* **AVAILABLE DATA**:
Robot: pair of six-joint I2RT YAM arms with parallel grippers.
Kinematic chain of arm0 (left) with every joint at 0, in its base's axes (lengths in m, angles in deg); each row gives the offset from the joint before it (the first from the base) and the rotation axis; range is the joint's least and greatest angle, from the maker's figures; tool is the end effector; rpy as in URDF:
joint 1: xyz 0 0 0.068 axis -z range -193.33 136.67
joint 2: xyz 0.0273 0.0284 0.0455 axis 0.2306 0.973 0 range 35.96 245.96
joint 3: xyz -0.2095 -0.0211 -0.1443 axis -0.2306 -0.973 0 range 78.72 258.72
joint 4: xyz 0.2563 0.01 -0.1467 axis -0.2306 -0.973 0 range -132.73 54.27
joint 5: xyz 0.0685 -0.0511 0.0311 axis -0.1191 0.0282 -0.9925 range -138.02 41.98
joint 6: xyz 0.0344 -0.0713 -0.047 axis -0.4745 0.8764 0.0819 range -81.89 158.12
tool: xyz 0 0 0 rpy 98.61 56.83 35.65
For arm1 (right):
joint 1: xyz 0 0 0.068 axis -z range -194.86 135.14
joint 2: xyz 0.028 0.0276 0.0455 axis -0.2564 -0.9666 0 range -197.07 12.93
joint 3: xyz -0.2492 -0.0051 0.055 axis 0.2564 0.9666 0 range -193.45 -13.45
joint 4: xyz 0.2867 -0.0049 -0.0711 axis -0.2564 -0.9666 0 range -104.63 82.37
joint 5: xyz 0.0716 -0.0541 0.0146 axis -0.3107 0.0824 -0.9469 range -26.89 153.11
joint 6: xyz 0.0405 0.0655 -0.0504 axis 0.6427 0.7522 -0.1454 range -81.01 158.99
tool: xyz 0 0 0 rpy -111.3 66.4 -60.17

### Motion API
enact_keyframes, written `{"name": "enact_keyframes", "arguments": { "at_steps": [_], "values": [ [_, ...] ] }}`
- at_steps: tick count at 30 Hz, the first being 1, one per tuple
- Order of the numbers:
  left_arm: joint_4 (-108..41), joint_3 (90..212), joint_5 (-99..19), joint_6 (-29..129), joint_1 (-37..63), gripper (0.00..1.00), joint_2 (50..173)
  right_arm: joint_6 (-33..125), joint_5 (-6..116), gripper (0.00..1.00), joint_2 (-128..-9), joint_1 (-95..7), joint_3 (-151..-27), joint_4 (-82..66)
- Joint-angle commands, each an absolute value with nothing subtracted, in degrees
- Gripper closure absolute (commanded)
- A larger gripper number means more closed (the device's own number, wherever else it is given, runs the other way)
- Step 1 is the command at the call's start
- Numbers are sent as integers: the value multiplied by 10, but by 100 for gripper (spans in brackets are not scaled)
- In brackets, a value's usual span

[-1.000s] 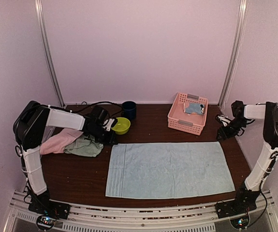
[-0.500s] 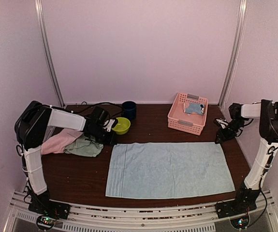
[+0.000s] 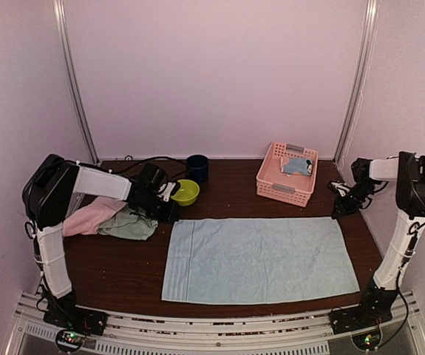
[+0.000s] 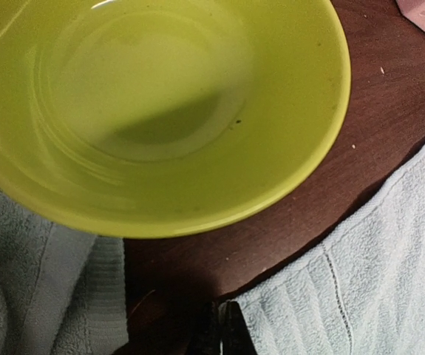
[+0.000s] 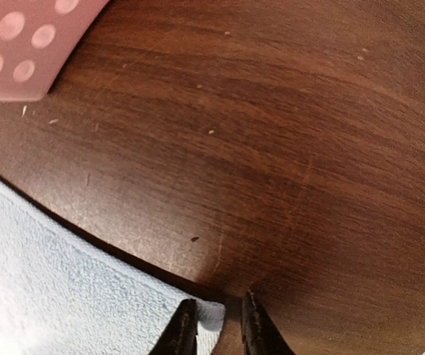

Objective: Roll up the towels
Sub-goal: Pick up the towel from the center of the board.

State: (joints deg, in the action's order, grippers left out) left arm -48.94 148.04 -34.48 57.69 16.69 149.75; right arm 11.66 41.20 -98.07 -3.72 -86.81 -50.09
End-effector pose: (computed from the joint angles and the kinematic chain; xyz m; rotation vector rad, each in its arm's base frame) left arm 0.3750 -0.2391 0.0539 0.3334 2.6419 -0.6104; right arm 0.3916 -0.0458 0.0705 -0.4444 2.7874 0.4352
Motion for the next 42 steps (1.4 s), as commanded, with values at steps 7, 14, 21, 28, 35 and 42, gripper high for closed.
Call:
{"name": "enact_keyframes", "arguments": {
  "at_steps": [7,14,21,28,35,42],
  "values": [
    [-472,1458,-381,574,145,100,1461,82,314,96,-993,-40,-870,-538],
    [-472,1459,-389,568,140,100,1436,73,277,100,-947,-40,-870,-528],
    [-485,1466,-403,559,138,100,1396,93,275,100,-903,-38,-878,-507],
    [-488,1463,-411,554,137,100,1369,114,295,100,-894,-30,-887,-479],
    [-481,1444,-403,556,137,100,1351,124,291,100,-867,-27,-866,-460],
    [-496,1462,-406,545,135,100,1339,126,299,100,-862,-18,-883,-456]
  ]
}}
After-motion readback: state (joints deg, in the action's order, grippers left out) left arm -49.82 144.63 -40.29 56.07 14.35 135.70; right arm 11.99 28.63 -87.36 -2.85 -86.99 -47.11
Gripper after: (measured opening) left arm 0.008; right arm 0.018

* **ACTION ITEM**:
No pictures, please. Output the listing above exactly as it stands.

* **EXERCISE RESULT**:
Robot: pair of six-joint I2RT YAM arms with parallel grippers.
Kinematic chain of arm0 (left) with every joint at 0, in its base's axes (lengths in m, angles in deg); each row gives the offset from the joint before it (the first from the base) and the rotation axis; range is the joint's least and greatest angle, from the maker's figures; tool is the end effector; rpy as in URDF:
joint 1: xyz 0 0 0.068 axis -z range -193.33 136.67
joint 2: xyz 0.0273 0.0284 0.0455 axis 0.2306 0.973 0 range 35.96 245.96
joint 3: xyz -0.2095 -0.0211 -0.1443 axis -0.2306 -0.973 0 range 78.72 258.72
joint 4: xyz 0.2563 0.01 -0.1467 axis -0.2306 -0.973 0 range -132.73 54.27
joint 5: xyz 0.0685 -0.0511 0.0311 axis -0.1191 0.0282 -0.9925 range -138.02 41.98
joint 6: xyz 0.0344 -0.0713 -0.047 axis -0.4745 0.8764 0.0819 range -81.89 158.12
tool: xyz 0 0 0 rpy 98.61 56.83 35.65
For arm1 (right):
joint 1: xyz 0 0 0.068 axis -z range -194.86 135.14
joint 2: xyz 0.028 0.0276 0.0455 axis -0.2564 -0.9666 0 range -197.07 12.93
joint 3: xyz -0.2492 -0.0051 0.055 axis 0.2564 0.9666 0 range -193.45 -13.45
joint 4: xyz 0.2867 -0.0049 -0.0711 axis -0.2564 -0.9666 0 range -104.63 82.37
joint 5: xyz 0.0716 -0.0541 0.0146 axis -0.3107 0.0824 -0.9469 range -26.89 153.11
joint 6: xyz 0.0405 0.0655 -0.0504 axis 0.6427 0.7522 -0.1454 range -81.01 158.99
tool: xyz 0 0 0 rpy -111.3 66.4 -60.17

### Motion API
enact_keyframes, written `{"name": "enact_keyframes", "arguments": { "at_steps": [_], "values": [ [_, ...] ] }}`
- at_steps: tick count at 30 Hz, the first being 1, one per tuple
- Order of the numbers:
  left_arm: joint_4 (-108..41), joint_3 (90..212), joint_5 (-99..19), joint_6 (-29..129), joint_1 (-37..63), gripper (0.00..1.00), joint_2 (50..173)
  right_arm: joint_6 (-33..125), joint_5 (-6..116), gripper (0.00..1.00), joint_2 (-128..-9), joint_1 (-95..7), joint_3 (-151..-27), joint_4 (-82..66)
- Joint-angle commands, each an absolute value with nothing subtracted, in degrees
- Gripper closure absolute (commanded)
- A larger gripper number means more closed (the device's own number, wherever else it is given, runs the other way)
- Step 1 is the command at the call's start
- Numbers are sent as integers: the value multiplied by 10, but by 100 for gripper (spans in brackets are not scaled)
- In brackets, a value's usual span

[-1.000s] 
[-0.500s] 
[+0.000s] 
[+0.000s] 
[+0.000s] 

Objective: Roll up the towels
Sub-goal: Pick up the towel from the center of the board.

State: (joints deg, in the action's order, grippers left out) left arm -48.94 148.04 -34.48 57.69 16.69 149.75; right arm 11.66 41.20 -98.07 -3.72 -86.81 -50.09
End-effector pose: (computed from the joint angles and the kinematic chain; xyz m; rotation vector rad, each in its arm's base frame) left arm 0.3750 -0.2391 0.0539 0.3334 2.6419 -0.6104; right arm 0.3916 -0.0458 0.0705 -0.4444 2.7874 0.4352
Motion for the next 42 steps (1.4 s), as commanded, with values at steps 7, 14, 21, 28, 35 and 42, gripper high for closed.
Call:
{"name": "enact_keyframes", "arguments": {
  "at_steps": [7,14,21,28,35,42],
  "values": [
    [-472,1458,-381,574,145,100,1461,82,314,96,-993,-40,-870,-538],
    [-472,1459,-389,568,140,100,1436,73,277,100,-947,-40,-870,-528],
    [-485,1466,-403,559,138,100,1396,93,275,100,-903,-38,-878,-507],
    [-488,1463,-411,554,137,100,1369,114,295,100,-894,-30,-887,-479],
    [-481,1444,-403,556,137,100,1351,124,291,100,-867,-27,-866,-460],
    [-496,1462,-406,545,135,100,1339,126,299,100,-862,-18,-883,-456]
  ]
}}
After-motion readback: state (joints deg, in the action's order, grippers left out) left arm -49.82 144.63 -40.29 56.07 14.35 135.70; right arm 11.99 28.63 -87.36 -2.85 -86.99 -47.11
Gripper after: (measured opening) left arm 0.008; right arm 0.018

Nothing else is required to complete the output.